65    Ground 4, that the primary judge erred by refusing to accede to an application that he recuse himself, has no substance. It seems to me to be clear that the primary judge took the course which he did because, rightly or wrongly, he considered that that course was required by the law and by the procedural events which had happened. I agree with the reasons of Dowsett J in SZQFR at [50], set out above, on this issue.

66    In my opinion grounds 5 and 6 do not add to the other grounds of appeal and do not require separate consideration.

67    The question then arises as to how this Court should dispose of the appeal.

68    In my view, in light of the appellant’s acceptance that he would suffer no prejudice if only the question of the proposed amendments were remitted, the merits of the original amended application should not be remitted.

69    Further, it is inappropriate for this Court, in this case, to deal with the merits of the proposed amendments to add grounds 10 and 11 as that would be to consider that matter for the first time. I note that similar arguments to those now put on behalf of the Minister as to the merits of the application to amend to add grounds 10 and 11 were made before the primary judge but his Honour did not deal with them because he refused the application to amend on the basis that no written application in the case to re-open had been filed.

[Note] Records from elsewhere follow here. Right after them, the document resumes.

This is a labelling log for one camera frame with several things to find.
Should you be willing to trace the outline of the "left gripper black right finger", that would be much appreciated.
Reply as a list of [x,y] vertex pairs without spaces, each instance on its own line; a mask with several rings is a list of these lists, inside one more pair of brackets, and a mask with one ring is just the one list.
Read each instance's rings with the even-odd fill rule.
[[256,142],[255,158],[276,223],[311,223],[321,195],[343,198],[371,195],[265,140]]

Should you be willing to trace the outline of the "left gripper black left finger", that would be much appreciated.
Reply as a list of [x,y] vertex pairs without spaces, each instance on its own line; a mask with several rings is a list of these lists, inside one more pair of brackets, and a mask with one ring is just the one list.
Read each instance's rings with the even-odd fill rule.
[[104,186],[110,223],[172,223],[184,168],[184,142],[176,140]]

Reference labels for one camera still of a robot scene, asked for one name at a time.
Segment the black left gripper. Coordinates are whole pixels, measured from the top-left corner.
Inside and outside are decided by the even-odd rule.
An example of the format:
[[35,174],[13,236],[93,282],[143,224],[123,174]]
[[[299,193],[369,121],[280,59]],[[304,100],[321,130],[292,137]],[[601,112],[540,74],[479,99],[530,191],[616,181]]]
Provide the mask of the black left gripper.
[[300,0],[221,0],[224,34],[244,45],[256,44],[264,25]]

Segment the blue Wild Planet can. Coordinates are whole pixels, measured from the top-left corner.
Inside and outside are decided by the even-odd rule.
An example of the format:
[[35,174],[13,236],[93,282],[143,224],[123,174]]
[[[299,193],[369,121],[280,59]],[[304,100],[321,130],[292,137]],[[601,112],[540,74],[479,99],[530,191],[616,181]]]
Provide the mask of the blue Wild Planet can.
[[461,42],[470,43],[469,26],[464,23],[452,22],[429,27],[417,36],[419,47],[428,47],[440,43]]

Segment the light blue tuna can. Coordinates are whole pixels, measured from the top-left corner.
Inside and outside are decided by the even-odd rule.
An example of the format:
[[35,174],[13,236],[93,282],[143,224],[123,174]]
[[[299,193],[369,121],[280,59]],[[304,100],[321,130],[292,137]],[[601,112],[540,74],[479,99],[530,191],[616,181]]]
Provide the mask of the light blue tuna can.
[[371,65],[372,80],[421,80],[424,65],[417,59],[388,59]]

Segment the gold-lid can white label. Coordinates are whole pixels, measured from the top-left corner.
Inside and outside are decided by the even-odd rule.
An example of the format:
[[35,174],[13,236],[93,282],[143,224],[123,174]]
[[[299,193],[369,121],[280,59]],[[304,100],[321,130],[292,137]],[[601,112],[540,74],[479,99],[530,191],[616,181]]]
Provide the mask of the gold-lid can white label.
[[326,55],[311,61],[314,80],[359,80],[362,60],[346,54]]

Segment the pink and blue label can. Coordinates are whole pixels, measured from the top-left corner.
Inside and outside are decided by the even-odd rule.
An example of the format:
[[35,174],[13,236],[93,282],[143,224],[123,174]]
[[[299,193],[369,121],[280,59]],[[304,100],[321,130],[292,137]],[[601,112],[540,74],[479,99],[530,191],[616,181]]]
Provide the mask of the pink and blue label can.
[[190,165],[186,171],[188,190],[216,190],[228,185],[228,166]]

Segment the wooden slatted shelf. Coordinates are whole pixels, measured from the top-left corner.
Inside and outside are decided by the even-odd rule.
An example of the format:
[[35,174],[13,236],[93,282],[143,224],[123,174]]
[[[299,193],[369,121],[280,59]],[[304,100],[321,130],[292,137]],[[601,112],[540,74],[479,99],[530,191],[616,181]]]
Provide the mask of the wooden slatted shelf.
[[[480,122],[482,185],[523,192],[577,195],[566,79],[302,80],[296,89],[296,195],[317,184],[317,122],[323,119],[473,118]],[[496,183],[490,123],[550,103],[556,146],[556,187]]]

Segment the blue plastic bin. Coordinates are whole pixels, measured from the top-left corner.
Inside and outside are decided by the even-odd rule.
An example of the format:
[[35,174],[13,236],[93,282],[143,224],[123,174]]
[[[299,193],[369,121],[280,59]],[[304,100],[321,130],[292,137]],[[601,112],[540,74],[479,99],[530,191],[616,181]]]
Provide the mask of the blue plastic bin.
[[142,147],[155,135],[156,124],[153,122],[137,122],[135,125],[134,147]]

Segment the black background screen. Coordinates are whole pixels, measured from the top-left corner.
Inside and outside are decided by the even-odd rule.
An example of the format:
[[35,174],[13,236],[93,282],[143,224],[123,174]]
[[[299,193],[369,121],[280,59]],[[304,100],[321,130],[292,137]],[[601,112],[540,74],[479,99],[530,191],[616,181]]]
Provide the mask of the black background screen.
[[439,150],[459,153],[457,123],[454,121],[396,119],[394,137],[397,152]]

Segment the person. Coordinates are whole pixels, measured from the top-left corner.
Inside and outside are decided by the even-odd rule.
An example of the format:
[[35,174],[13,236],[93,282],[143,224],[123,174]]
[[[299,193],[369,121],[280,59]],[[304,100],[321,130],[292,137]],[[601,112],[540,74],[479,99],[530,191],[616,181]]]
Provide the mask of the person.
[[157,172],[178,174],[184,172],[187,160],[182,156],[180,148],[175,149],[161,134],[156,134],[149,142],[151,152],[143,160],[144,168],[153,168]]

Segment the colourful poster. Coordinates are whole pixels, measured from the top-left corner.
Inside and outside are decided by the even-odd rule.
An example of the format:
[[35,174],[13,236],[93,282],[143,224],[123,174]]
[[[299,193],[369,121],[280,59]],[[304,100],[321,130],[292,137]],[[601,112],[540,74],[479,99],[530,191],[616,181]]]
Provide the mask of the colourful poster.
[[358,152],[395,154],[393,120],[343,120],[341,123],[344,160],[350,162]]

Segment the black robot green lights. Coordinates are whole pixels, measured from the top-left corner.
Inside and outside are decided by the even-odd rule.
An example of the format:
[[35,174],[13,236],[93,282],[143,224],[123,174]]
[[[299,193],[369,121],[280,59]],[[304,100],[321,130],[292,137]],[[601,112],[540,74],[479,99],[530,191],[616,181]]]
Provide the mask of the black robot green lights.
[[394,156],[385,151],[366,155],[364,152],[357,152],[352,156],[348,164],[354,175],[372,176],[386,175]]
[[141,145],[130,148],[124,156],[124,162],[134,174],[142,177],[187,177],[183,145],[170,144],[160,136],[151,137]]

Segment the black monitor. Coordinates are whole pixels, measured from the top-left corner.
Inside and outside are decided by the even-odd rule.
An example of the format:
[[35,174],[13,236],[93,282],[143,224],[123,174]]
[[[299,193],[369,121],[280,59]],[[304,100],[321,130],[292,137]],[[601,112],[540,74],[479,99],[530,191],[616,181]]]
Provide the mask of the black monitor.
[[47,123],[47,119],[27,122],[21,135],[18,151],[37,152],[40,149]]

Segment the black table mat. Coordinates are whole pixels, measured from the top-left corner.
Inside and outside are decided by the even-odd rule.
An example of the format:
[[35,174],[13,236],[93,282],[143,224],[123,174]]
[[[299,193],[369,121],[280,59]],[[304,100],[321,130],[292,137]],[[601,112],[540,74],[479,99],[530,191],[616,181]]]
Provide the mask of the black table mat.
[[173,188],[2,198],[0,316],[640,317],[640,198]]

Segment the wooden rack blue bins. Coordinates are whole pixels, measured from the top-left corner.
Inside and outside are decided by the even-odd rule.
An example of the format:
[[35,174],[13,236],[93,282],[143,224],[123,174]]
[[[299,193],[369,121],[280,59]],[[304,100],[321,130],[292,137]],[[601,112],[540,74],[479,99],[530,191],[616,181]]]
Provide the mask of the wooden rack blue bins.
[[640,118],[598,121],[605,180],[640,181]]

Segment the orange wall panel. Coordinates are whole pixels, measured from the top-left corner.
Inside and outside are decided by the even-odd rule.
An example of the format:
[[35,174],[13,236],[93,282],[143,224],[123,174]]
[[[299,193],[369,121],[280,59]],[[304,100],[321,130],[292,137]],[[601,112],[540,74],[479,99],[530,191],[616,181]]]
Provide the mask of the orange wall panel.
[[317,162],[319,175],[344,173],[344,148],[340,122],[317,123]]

70    Nothing I have said should be taken to indicate a view one way or the other on the application to amend.

71    In my opinion the appropriate orders are that the appeal be allowed, the orders of the Federal Circuit Court of Australia made on 17 September 2013 dismissing the application with costs be set aside and the matter be remitted to the Federal Circuit Court of Australia to deal with the application to amend to add grounds 10 and 11 and, if leave be granted, to hear and determine the substance of those grounds and to decide the final disposition of the matter.

72    As to costs, my view is that the first respondent should pay the appellant’s costs of the appeal since he resisted the appeal and did so unsuccessfully, but the costs of the proceedings below should abide the outcome of the proceedings in that Court, at the discretion of the judge of that Court.

I certify that the preceding seventy-one (71) paragraphs numbered two (2) to seventy-two (72) are a true copy of the Reasons for Judgment herein of the Honourable Justice Robertson.

Associate:

Dated:    28 February 2014

IN THE FEDERAL COURT OF AUSTRALIA

NEW SOUTH WALES DISTRICT REGISTRY

GENERAL DIVISION

NSD 2075 of 2013

ON APPEAL FROM THE FEDERAL CIRCUIT COURT OF AUSTRALIA

BETWEEN:

SZQGT

Appellant

AND:

MINISTER FOR IMMIGRATION AND BORDER PROTECTION

First Respondent

CHRISTOPHER PACKER IN HIS CAPACITY AS INDEPENDENT MERITS REVIEWER

Second Respondent

JUDGES:

TRACEY, FLICK, ROBERTSON JJ

DATE:

25 FEBRUARY 2014

PLACE:

SYDNEY

REASONS FOR JUDGMENT

TRACEY J

73    I agree with the orders proposed by Robertson J and the reasons therefor.

I certify that the two (2) paragraphs numbered one (1) and seventy-three (73) are a true copy of the Reasons for Judgment herein of the Honourable Justice Tracey.

Associate:

Dated:    28 February 2014

IN THE FEDERAL COURT OF AUSTRALIA

NEW SOUTH WALES DISTRICT REGISTRY

GENERAL DIVISION

NSD 2075 of 2013

ON APPEAL FROM THE FEDERAL CIRCUIT COURT OF AUSTRALIA

BETWEEN:

SZQGT

Appellant

AND:

MINISTER FOR IMMIGRATION AND BORDER PROTECTION

First Respondent

CHRISTOPHER PACKER IN HIS CAPACITY AS INDEPENDENT MERITS REVIEWER

Second Respondent

JUDGES:

TRACEY, FLICK AND ROBERTSON JJ

DATE:

25 FEBRUARY 2014

PLACE:

SYDNEY

REASONS FOR JUDGMENT

FLICK J

74    Concurrence is expressed with the reasons of Robertson J and the orders proposed.

I certify that the preceding one (1) paragraph numbered seventy-four (74) is a true copy of the Reasons for Judgment herein of the Honourable Justice Flick.